For the longest time I can remember, this is how most people greet me, either with their reproachful, mean glances or with their sharp, spiteful tongues, but I never really cared—all I care about is tomorrow, because nothing can change today.

This is my sanctuary—yes, the streets may be dangerous, but at least there are old, crumpled sheets of newspapers to make a bed every night, food scraps for trying to fill your stomach, and cardboard boxes to run to when the bitter cold rain comes pouring in…

As I walk through downtown, with my body limp and my calloused hand comforting my tantrum-throwing stomach, I try to remember the things that have been happening these past few years. Or were those ‘memories’ actually dreams--dreams that that are so insignificant in your life that you forget them as soon as you wake up and realized that you were in hell--a painful, downtrodden story that people call life?

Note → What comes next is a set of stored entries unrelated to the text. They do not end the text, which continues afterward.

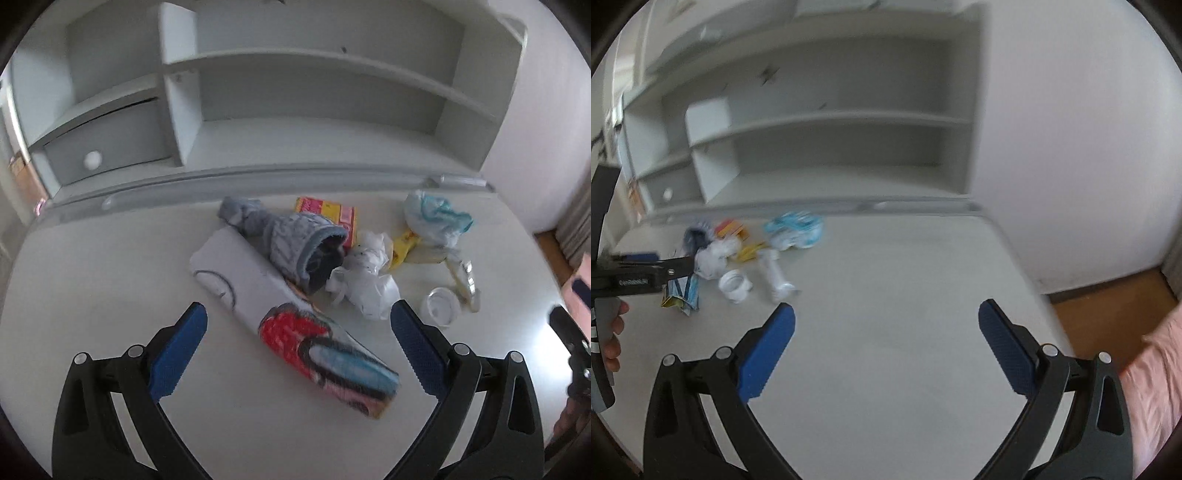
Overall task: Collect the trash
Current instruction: 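Return both grippers to the desk toward the rolled paper and receipt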
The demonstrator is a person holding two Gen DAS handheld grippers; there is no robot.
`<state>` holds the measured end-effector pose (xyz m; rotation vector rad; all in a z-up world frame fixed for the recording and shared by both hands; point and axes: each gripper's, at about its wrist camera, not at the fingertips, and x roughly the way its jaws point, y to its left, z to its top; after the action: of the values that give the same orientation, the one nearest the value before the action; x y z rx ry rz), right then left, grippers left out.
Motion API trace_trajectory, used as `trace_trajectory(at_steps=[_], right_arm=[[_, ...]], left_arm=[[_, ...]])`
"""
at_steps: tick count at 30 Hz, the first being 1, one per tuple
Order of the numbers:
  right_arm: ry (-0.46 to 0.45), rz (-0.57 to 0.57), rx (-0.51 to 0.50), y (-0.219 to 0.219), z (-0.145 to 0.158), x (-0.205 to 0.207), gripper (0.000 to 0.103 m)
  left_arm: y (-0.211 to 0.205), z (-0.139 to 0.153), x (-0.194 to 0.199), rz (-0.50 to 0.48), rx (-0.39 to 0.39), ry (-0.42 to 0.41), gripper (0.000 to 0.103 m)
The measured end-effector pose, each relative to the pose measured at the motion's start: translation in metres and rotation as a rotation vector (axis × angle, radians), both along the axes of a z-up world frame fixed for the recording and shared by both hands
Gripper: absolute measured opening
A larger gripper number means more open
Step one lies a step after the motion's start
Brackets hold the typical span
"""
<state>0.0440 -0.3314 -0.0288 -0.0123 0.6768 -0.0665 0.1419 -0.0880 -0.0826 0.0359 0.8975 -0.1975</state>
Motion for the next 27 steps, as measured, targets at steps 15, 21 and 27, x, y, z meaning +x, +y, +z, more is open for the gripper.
trace_trajectory(at_steps=[15,21,27], right_arm=[[0.190,0.229,-0.151,0.070,-0.028,0.080,0.096],[0.251,0.259,-0.033,0.062,-0.034,0.098,0.096],[0.271,0.237,0.022,0.056,-0.036,0.103,0.098]], left_arm=[[0.057,-0.011,0.001,0.044,0.066,0.030,0.097],[0.070,-0.015,0.011,0.038,0.077,0.025,0.097],[0.072,-0.015,0.013,0.046,0.079,0.026,0.097]])
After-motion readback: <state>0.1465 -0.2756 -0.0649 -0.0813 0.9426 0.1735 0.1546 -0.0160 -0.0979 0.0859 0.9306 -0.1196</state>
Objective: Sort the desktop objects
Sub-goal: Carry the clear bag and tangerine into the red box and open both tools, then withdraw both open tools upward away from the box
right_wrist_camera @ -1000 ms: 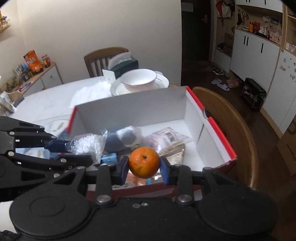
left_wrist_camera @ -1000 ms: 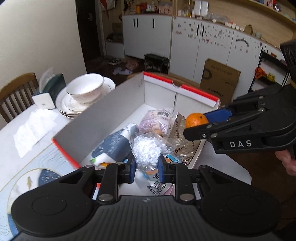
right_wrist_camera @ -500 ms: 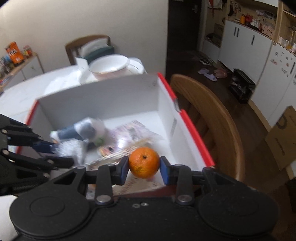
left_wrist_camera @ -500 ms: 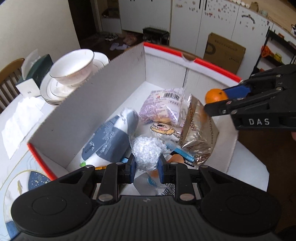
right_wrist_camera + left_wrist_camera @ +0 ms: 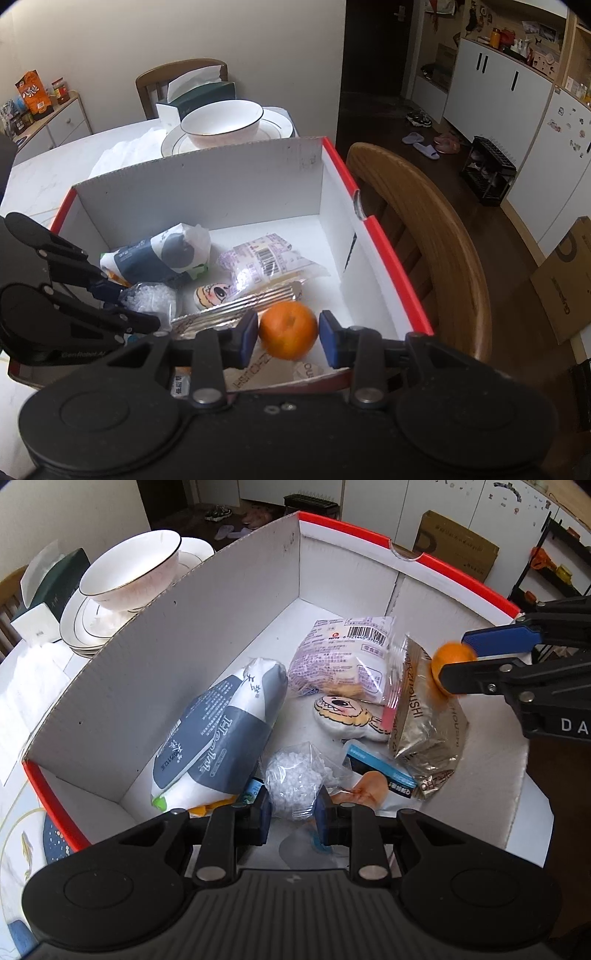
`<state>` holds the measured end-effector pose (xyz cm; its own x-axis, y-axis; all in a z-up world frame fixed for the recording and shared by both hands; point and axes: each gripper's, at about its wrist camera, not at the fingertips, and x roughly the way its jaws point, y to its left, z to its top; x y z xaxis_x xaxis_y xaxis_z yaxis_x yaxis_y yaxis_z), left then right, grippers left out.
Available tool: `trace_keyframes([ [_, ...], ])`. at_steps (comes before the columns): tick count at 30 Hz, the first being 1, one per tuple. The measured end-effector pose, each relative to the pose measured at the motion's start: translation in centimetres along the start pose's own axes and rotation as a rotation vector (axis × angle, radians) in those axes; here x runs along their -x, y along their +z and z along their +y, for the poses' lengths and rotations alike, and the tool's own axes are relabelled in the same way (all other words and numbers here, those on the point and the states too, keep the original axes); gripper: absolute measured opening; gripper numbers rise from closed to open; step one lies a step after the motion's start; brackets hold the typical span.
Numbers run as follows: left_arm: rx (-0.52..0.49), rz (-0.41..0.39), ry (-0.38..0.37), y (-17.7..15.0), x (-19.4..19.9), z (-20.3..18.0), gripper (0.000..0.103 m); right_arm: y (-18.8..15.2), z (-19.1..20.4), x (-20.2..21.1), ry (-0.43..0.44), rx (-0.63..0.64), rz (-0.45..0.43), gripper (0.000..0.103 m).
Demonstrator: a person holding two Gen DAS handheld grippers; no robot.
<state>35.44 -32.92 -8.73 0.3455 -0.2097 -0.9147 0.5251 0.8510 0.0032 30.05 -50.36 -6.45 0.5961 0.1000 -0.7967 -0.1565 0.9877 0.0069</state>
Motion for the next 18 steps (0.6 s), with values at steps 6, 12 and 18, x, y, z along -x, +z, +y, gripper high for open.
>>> trace_keyframes([
  [6,0.004,0.0,-0.007,-0.3,0.0,0.3,0.025,-0.2,-0.1,0.3,0.012,-0.005,-0.003,0.04],
  [12,0.014,-0.038,-0.007,-0.8,0.9,0.4,0.052,-0.4,0.1,1.1,0.052,0.004,-0.01,0.05],
  [18,0.017,-0.104,-0.002,-1.3,2.7,0.2,0.06,-0.5,0.5,1.7,0.075,0.013,-0.025,0.052],
])
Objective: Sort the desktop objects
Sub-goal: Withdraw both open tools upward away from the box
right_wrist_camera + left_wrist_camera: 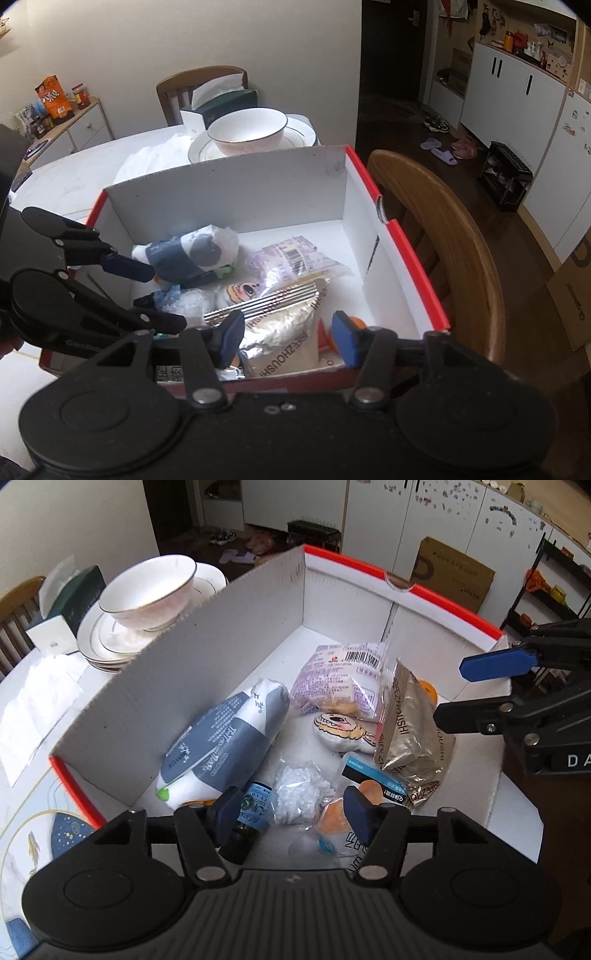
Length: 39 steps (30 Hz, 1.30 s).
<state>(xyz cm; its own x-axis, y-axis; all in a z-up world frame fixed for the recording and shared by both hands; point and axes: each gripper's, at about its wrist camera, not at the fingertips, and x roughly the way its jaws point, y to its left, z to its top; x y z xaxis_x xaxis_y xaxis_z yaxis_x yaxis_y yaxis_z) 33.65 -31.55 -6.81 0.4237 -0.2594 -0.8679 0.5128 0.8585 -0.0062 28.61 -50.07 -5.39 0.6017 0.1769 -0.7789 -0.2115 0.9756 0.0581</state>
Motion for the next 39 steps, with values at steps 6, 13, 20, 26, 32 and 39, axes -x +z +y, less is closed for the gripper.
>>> trace_keyframes([
  [6,0.046,-0.066,0.016,-0.8,2.3,0.1,0.066,0.0,0.6,1.3,0.034,0.014,-0.036,0.063],
  [13,0.116,-0.148,0.068,-2.0,5.3,0.1,0.066,-0.4,1.6,3.2,0.065,0.041,-0.076,0.067],
  [20,0.172,-0.203,0.09,-3.5,7.9,0.0,0.068,-0.8,2.5,4.8,0.083,0.06,-0.107,0.073],
  [26,0.202,-0.225,0.104,-4.4,9.3,-0.4,0.076,-1.2,2.8,5.8,0.092,0.059,-0.123,0.076],
  [32,0.221,-0.233,0.124,-5.1,10.2,-0.9,0.087,-1.7,3.3,6.7,0.099,0.057,-0.143,0.08],
  [39,0.223,-0.24,0.162,-6.2,11.3,-1.7,0.103,-2.5,3.2,8.1,0.136,0.051,-0.191,0.1],
])
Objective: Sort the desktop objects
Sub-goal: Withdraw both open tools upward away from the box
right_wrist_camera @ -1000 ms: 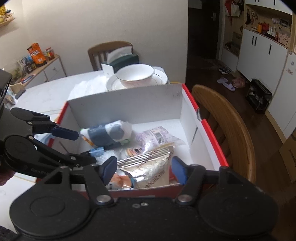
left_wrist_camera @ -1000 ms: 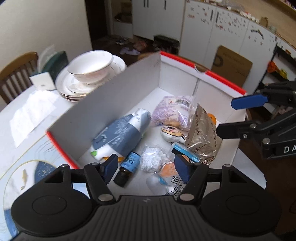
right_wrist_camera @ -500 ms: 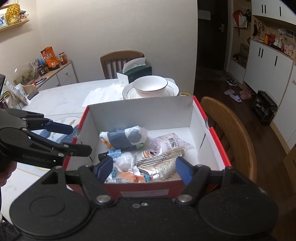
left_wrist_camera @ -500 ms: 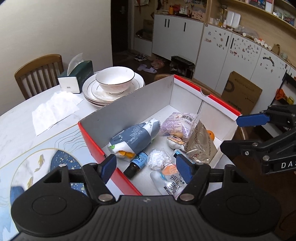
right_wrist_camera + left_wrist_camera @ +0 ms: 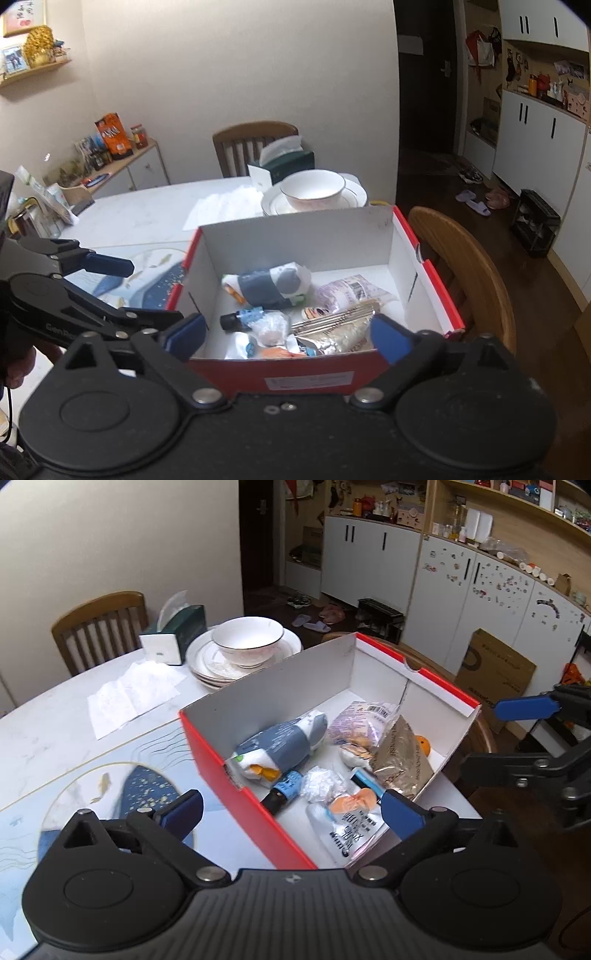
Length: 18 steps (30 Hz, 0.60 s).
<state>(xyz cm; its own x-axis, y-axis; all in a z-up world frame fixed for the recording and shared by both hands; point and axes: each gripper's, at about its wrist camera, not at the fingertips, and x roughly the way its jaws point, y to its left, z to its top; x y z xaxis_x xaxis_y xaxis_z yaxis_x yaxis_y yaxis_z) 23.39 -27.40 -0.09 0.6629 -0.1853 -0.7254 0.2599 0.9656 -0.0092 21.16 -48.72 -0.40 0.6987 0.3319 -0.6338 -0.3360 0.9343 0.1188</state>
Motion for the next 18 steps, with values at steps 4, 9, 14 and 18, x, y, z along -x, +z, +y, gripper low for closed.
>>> trace_keyframes([
  [4,0.003,-0.003,0.011,-0.8,0.8,-0.1,0.103,-0.4,0.4,0.7,0.014,0.013,-0.008,0.103],
  [9,-0.007,-0.01,0.012,-1.6,1.9,-0.5,0.103,-0.8,1.0,1.1,0.02,0.021,-0.007,0.103],
  [14,-0.009,-0.025,0.017,-1.9,3.0,-0.8,0.103,-1.2,1.5,1.5,0.029,0.023,-0.008,0.103],
  [18,-0.007,-0.045,0.011,-2.0,3.7,-1.1,0.103,-1.4,2.0,1.9,0.038,0.027,-0.015,0.103],
])
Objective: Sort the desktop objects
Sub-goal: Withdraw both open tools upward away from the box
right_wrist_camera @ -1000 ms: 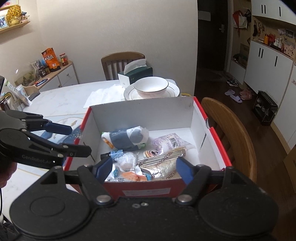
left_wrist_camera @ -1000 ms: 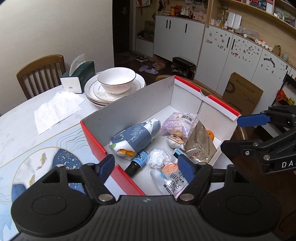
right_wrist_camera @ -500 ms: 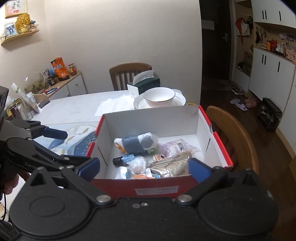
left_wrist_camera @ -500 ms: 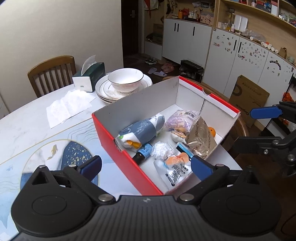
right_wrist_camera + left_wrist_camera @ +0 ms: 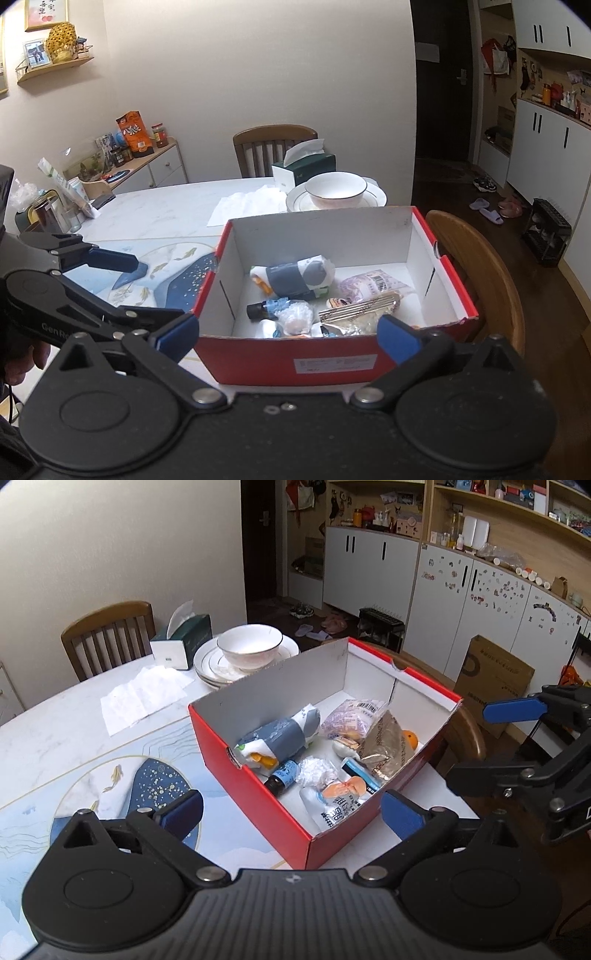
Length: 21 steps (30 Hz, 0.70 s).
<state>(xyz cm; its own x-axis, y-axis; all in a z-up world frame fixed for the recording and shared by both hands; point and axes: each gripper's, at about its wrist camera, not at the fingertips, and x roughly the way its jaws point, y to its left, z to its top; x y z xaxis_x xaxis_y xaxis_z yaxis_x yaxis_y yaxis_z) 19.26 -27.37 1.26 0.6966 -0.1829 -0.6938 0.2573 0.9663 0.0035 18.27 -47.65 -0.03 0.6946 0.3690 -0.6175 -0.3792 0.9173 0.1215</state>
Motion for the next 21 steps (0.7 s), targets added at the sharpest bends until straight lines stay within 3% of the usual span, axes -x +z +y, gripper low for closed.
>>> trace_keyframes([
  [21,-0.029,-0.094,0.005,-0.1,1.9,-0.8,0.103,-0.4,0.8,1.0,-0.003,-0.016,-0.05,0.103],
])
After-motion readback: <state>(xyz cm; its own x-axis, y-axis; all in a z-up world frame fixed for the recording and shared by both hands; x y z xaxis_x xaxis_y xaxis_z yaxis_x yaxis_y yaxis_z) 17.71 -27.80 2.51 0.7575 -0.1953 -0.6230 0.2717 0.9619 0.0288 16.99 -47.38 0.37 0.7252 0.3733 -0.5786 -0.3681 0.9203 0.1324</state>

Then, in one split second, the memories come flooding—no, pounding is a better word—through my mind.

I was being beat up again by my rabid, wild mother. It was like this almost everyday since I could walk and talk. To her, I always made mistakes…I was the one to blame for why Papa killed himself…I was the reason why our house was condemned and we had to move in to a squatter area. I was a curse to the family, and, like every curse in this world, I was to be avoided, taunted and mistreated. I can’t count how many blue-violet bruises and fractured bones were inflicted on me by her exploits. The neighbors called her ‘baliw’ or ‘lucaret’ behind her back. But to me, she was Mama. It would never change even if she broke my spine or even killed me.


“No, Mama, stop beating up Andoy!!!” a sweet, panicky voice called to me. It was my older sister, Yumi. I can remember her clearly—her dark-brown, bright eyes were the same as mine, but her skin was lighter, much paler than mine. The neighbors called her an ‘anak sa labas’, whatever that meant. I always pitied her when it was time for her beating, even though I got most of it, because the bruises seemed more violent, more vivid in her pale-white complexion.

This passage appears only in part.